Write down exactly the line where "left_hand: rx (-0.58" occurs and every line that follows it through the end of the material below; include nothing else.

> _GIVEN INFORMATION_:
*** Begin section ***

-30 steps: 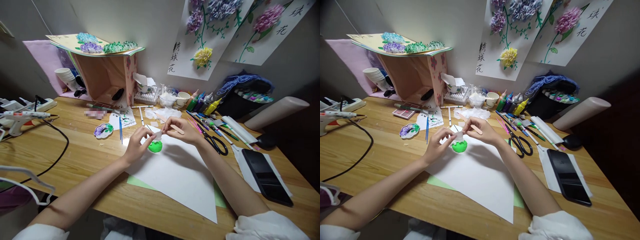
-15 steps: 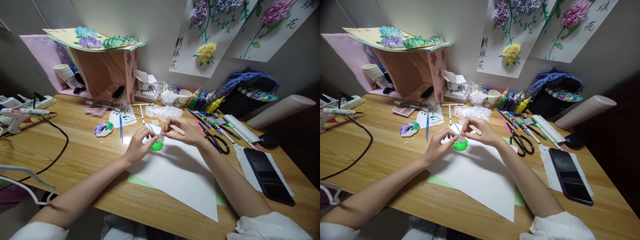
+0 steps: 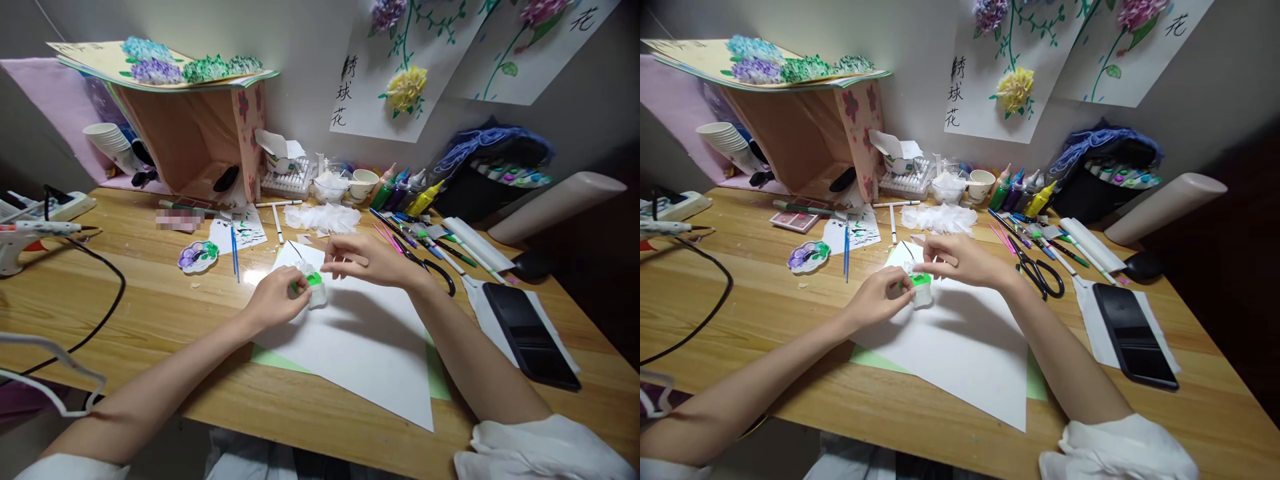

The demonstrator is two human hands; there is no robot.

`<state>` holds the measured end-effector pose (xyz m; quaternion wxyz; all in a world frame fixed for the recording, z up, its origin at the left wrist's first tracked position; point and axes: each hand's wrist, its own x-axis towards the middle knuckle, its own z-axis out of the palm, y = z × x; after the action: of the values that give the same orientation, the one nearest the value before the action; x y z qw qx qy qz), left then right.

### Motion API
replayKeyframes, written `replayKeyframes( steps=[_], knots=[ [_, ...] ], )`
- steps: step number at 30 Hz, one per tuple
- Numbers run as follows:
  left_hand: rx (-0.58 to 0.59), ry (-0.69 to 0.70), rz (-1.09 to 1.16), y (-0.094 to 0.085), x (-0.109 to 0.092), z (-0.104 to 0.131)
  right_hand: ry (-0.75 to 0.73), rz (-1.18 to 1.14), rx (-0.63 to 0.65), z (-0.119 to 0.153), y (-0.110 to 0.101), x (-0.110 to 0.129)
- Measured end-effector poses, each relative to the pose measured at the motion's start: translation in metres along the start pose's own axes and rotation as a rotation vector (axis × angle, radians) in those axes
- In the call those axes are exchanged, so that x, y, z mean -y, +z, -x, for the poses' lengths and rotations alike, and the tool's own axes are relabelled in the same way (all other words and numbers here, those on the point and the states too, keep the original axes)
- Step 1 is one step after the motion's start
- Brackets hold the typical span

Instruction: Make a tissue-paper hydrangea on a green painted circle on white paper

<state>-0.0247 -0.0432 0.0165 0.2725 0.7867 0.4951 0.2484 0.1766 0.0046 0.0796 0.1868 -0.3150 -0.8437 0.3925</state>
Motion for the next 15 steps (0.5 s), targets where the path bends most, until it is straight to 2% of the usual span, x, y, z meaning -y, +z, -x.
replayKeyframes(
  steps=[2, 4, 8, 11, 13, 15],
  knots=[
    [-0.009, -0.057, -0.062, -0.001, 0.002, -0.001, 0.012, -0.116, -0.013, 0.001, -0.001, 0.0],
    [-0.037, -0.056, -0.108, -0.001, 0.003, -0.001, -0.013, -0.19, -0.044, 0.002, -0.002, -0.001],
    [-0.076, 0.08, -0.147, -0.002, 0.002, -0.002, -0.018, -0.223, -0.131, 0.003, -0.007, -0.002],
    [-0.029, 0.242, -0.104, -0.002, -0.003, -0.006, 0.028, -0.258, -0.173, 0.005, -0.012, -0.001],
    [-0.007, 0.264, -0.083, -0.001, -0.006, -0.013, 0.044, -0.3, -0.199, 0.006, -0.015, -0.001],
    [-0.024, 0.207, -0.114, 0.0, -0.007, -0.022, 0.055, -0.323, -0.218, 0.008, -0.018, -0.002]
  ],
)
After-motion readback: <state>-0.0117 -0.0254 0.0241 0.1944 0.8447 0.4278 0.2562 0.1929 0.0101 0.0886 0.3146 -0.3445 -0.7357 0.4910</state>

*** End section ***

> _OUTPUT FOR THIS TASK_:
  left_hand: rx (-0.58 to 0.59), ry (-0.69 to 0.70), rz (-1.09 to 1.16), y (-0.094 to 0.085), x (-0.109 to 0.092), z (-0.104 to 0.131)
  right_hand: ry (-0.75 to 0.73), rz (-1.18 to 1.14), rx (-0.63 to 0.65), z (-0.119 to 0.153), y (-0.110 to 0.101), x (-0.110 to 0.129)
- Measured end-effector poses, each relative to the pose measured at the motion's start: translation in metres along the start pose's own axes and rotation as a rotation vector (axis × angle, radians) in those axes
- In the call those axes are exchanged, so that x, y, z mean -y, +z, -x, for the poses' lengths and rotations alike, and the tool's own axes are relabelled in the same way (all other words and numbers here, those on the point and the states too, keep the original axes)
- Step 1 is one step after the motion's start
- Brackets hold the typical span

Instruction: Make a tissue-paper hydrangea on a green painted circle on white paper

<state>-0.0247 -0.0432 0.0165 0.2725 0.7867 0.4951 0.2484 0.1766 0.0046 0.0796 0.1868 -0.3150 -0.8437 0.3925</state>
Motion for the next 15 steps (0.5 s), targets where the path bends most, until it is straight to 2% of the usual span, x, y, z meaning -y, +z, -x.
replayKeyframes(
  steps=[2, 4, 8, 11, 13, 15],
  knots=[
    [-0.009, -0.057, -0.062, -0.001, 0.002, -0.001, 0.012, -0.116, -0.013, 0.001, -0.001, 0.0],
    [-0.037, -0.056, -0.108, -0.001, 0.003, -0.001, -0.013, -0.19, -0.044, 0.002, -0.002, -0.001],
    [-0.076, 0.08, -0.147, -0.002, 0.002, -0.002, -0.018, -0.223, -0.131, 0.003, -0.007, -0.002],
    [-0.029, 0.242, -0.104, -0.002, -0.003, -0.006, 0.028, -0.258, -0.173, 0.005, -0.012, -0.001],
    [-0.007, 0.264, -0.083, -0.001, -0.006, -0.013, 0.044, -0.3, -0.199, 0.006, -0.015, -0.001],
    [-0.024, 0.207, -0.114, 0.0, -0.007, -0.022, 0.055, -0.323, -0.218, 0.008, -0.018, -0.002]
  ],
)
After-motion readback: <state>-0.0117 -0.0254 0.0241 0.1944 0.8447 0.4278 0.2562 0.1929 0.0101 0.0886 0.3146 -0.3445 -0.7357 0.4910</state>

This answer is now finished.